What's in the draft regulations for e-money issuers in Bangladesh?
DEMIs must maintain at least Tk50 crore in paid-up capital, submit a three-year business and risk plan, and keep customer funds in Trust and Settlement Accounts.
The Bangladesh Bank has published a draft of the Regulations for E-Money Issuers, proposing a shift from a bank-led digital payments model to one that also includes licensed non-bank companies.
Under the proposed rules, both banks and independent digital finance firms will be allowed to issue e-money once approved by the central bank.
The framework introduces two categories of e-money issuers:
- Authorised EMIs (such as banks and financial institutions)
- Dedicated EMIs (DEMIs) – non-bank entities focused solely on e-money and related payment services.
DEMIs must maintain at least Tk50 crore in paid-up capital, submit a three-year business and risk plan, and keep customer funds in Trust and Settlement Accounts.

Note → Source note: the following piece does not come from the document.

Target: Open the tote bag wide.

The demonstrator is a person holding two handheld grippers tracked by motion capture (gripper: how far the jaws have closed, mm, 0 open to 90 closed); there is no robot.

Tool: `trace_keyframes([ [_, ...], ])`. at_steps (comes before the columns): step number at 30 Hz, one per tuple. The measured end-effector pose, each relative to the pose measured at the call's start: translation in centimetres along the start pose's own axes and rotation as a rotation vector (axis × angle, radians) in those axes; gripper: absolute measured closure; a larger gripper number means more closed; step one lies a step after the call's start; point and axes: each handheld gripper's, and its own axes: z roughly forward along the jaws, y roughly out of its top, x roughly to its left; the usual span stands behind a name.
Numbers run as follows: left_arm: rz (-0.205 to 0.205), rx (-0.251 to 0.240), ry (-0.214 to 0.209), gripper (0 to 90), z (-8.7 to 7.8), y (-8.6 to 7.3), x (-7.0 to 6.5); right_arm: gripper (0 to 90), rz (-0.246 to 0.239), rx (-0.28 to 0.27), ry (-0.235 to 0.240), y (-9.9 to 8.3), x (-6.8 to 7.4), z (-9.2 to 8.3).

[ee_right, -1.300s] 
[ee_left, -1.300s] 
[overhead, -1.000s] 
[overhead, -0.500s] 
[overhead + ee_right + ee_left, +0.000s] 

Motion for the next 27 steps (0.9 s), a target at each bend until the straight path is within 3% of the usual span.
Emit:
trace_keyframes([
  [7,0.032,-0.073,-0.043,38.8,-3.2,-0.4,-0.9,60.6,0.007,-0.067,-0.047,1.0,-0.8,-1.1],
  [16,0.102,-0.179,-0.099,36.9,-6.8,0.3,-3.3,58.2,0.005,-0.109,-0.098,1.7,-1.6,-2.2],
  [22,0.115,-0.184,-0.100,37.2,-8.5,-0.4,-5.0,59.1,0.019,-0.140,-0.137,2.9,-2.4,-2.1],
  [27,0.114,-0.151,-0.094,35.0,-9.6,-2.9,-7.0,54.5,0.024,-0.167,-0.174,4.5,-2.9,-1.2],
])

The draft also requires issuers to ensure strong risk management, multi-factor authentication for high-value transactions, cybersecurity safeguards, and separate governance and audit committees to maintain transparency and oversight.
Violations may lead to fines, licence cancellation, or legal action. Existing MFS and PSP operators will need to apply for new licences once the rules come into effect.
The Bangladesh Bank is collecting stakeholder feedback before finalising the regulations.